EuroStar has a passable excuse because the UK isn’t part of Schengen (which I may have misspelled), so I can at least buy the passport controls to some very limited extent. AVE makes far, far less sense.
That said, I concur that the Totally Stupid Agency will make it a pain.
I think Amtrak tries to do this with the Surfliners at LA Union Station too. I usually just ignore the “gates” and go right to the platform once it’s displayed.
It’s particularly weird at LAUS since large numbers of passengers come from the “other side” of the station via Patsaouras transit center – since that’s where the majority of the local bus connections as well as the parking garage are, and there is no gate control there. I took Surfliners for years before I even realized that the line in the main station existed.
Its part of an effort to decrease transit ridership, akin to refusing to install signal priority on light rail lines and roaming TSA teams.
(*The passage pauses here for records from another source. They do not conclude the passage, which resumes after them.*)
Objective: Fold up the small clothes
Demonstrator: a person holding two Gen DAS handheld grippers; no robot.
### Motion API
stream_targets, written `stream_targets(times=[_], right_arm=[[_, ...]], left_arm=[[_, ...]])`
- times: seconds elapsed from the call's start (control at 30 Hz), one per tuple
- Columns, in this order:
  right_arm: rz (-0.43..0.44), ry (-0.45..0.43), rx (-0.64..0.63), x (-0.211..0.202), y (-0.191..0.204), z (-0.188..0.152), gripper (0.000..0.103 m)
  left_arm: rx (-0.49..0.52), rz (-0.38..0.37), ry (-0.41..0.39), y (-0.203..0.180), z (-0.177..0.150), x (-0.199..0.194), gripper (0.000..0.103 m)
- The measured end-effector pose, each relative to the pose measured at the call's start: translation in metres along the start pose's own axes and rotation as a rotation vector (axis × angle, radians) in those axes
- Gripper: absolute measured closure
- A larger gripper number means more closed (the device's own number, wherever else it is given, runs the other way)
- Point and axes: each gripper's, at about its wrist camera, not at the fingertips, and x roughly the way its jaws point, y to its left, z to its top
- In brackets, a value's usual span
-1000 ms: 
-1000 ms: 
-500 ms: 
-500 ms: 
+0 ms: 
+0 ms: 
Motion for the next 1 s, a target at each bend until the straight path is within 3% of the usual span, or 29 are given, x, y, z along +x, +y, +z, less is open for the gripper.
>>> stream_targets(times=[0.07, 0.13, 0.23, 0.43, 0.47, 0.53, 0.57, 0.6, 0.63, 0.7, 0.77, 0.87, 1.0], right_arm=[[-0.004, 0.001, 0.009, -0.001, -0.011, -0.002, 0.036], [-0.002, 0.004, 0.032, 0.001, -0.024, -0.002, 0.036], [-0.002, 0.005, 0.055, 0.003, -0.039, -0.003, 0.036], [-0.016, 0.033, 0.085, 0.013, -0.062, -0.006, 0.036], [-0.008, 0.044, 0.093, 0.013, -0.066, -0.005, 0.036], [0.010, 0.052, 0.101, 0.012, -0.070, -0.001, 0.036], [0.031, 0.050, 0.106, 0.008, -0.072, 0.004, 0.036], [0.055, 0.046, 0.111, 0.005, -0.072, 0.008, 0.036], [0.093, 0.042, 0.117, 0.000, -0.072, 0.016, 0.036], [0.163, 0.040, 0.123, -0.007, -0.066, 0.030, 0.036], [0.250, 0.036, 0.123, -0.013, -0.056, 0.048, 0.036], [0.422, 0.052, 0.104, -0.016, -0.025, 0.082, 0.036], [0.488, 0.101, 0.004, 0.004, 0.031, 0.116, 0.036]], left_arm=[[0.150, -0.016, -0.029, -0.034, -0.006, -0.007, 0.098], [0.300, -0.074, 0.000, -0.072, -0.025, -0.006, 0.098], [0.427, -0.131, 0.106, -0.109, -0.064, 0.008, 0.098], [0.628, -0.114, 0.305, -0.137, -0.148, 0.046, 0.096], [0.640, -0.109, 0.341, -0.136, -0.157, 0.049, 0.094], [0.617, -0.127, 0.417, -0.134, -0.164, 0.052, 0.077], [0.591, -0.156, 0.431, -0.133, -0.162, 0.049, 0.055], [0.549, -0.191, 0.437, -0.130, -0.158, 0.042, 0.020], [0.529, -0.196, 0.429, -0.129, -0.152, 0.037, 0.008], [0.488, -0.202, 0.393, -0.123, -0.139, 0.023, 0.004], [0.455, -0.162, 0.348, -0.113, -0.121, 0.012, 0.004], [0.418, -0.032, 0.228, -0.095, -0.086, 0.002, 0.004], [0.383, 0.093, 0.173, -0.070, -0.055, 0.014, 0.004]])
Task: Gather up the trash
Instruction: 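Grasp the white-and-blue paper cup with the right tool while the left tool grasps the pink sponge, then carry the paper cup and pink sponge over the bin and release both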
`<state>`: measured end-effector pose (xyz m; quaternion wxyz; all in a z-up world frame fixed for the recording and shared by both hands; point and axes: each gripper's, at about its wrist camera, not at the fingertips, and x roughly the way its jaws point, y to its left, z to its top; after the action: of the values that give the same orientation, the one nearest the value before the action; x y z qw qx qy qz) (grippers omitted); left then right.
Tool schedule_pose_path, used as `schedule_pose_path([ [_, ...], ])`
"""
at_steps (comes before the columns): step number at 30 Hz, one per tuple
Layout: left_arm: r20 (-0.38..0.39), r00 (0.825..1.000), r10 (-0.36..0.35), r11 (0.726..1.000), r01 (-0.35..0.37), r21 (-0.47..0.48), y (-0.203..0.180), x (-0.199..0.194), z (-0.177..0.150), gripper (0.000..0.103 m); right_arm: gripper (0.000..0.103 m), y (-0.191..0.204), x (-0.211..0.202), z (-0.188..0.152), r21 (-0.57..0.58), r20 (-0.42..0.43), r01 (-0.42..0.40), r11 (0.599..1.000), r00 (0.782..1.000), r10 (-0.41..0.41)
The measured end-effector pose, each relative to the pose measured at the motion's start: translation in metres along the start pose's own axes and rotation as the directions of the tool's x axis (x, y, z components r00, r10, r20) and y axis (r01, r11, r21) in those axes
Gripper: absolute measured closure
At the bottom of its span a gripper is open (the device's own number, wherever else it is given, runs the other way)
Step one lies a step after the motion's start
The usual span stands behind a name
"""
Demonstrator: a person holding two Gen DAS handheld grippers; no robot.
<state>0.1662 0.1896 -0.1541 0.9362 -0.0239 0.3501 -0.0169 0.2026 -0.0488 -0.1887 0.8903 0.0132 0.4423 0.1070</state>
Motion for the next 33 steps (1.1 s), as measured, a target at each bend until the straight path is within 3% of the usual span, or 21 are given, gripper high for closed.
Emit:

There can really be no other explanation.
I personally enjoy how stations like Boston (south Station), NYC and DC have these idiotic lining up systems and yet the very next station – Back Bay, Newark etc have no such idiocy in place and people wait on the platform when they want, where they want.
And Back Bay and Newark arent exactly sleepy little stops.
It is indeed a scheme to reduce train ridership. It has no other purpose.
Oh, sorry, I forgot: it also creates great targets for terrorists to bomb. So it’s also designed to assist terrorists by providing them with easy targets where they can kill lots of people. All part of our government sponsorship of terrorism — after all, terrorists need subsidies too, right? 😛
FEC officials need to go to Tokyo Station and observe boarding for the Shinkansen. Really ridiculous to incorporate the “Kindergarten Walk”. If anything, this results in smaller, higher density pockets of people which is much easier to terrorize than a spread out arrangement.